**Task instructions:** All of the data below should come back exactly as written, minus its images.
--------------------
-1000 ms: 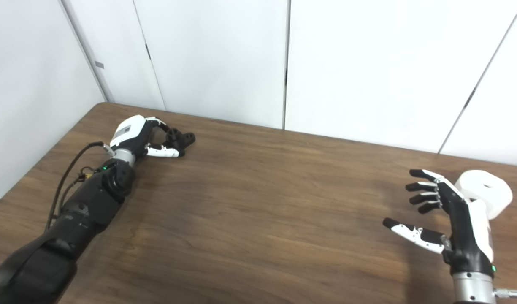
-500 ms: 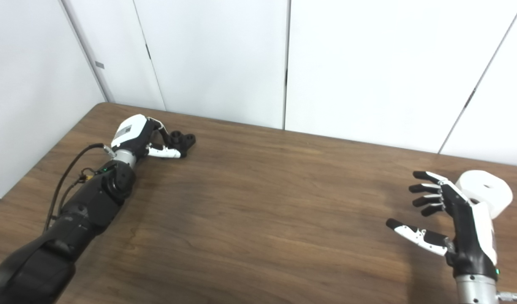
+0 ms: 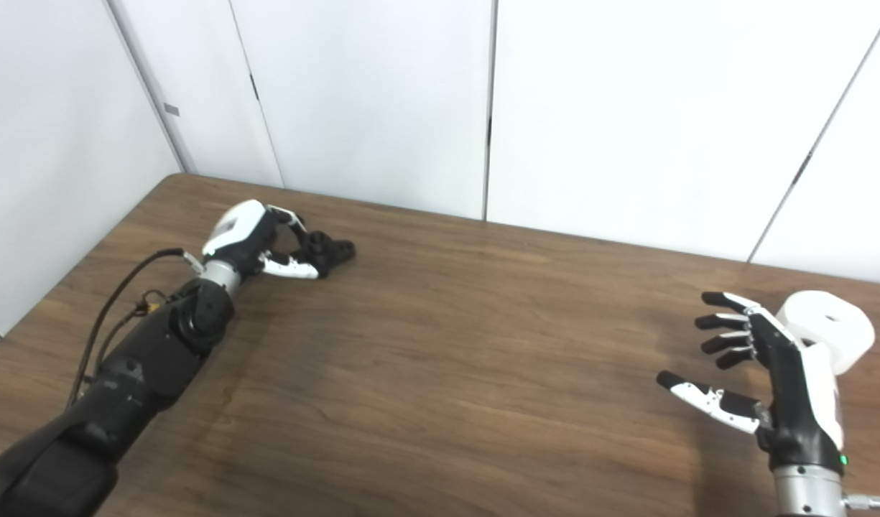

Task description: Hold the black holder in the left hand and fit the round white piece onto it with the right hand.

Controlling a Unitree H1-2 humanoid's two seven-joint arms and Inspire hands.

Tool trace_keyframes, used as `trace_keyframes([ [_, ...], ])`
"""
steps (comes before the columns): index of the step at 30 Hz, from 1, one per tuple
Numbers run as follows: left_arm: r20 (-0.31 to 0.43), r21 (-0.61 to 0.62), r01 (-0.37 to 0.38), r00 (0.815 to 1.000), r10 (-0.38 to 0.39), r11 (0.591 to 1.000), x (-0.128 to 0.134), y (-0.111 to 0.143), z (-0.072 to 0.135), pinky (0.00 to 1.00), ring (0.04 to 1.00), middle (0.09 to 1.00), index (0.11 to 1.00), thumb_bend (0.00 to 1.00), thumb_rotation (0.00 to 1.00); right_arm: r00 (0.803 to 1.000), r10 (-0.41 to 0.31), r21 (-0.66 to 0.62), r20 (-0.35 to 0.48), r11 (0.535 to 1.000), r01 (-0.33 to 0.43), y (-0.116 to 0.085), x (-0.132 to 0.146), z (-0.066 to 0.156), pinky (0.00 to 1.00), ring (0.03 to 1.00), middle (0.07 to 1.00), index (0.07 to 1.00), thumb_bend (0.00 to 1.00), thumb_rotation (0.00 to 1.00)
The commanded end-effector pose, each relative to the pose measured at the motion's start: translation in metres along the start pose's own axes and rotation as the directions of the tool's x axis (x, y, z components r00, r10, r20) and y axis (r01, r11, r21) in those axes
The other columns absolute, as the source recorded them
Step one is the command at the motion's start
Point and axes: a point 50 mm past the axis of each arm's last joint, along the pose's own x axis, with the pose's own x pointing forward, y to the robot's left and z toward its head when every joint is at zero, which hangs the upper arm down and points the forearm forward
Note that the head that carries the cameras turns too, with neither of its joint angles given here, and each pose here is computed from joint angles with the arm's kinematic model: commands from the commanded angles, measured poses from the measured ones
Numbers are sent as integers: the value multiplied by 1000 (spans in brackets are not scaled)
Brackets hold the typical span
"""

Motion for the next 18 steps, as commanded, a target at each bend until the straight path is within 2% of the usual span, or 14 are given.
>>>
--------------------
**Result for this task:**
-1000 ms: 
-500 ms: 
+0 ms: 

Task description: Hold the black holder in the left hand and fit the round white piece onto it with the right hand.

Controlling a Unitree H1-2 humanoid's two seven-joint arms and Inspire hands.

Tool trace_keyframes, used as `trace_keyframes([ [_, ...], ])`
"""
steps (comes before the columns): index of the step at 30 Hz, from 1, one per tuple
Numbers run as follows: left_arm: r20 (-0.31 to 0.43), r21 (-0.61 to 0.62), r01 (-0.37 to 0.38), r00 (0.815 to 1.000), r10 (-0.38 to 0.39), r11 (0.591 to 1.000), x (-0.128 to 0.134), y (-0.111 to 0.143), z (-0.072 to 0.135), pinky (0.00 to 1.00), ring (0.04 to 1.00), middle (0.09 to 1.00), index (0.11 to 1.00), thumb_bend (0.00 to 1.00), thumb_rotation (0.00 to 1.00); right_arm: r00 (0.803 to 1.000), r10 (-0.41 to 0.31), r21 (-0.66 to 0.62), r20 (-0.35 to 0.48), r11 (0.535 to 1.000), r01 (-0.33 to 0.43), y (-0.116 to 0.085), x (-0.132 to 0.146), z (-0.066 to 0.156), pinky (0.00 to 1.00), ring (0.03 to 1.00), middle (0.07 to 1.00), index (0.07 to 1.00), thumb_bend (0.00 to 1.00), thumb_rotation (0.00 to 1.00)
The commanded end-effector pose, each relative to the pose measured at the motion's start: translation in metres along the start pose's own axes and rotation as the directions of the tool's x axis (x, y, z components r00, r10, r20) and y axis (r01, r11, r21) in those axes
The other columns absolute, as the source recorded them
Step one is the command at the motion's start
Point and axes: a point 50 mm past the axis of each arm's last joint, along the pose's own x axis, with the pose's own x pointing forward, y to the robot's left and z toward its head when every joint is at zero, which hangs the upper arm down and points the forearm forward
Note that the head that carries the cameras turns too, with neither of its joint angles given here, and each pose here is computed from joint angles with the arm's kinematic model: commands from the commanded angles, measured poses from the measured ones
Numbers are sent as integers: the value multiplied by 1000 (spans in brackets are not scaled)
Brackets hold the typical span
"""

Motion for the next 18 steps, as commanded, a target at each bend until the straight path is within 2% of the usual span, or 14 are given.
>>>

No more output is expected here.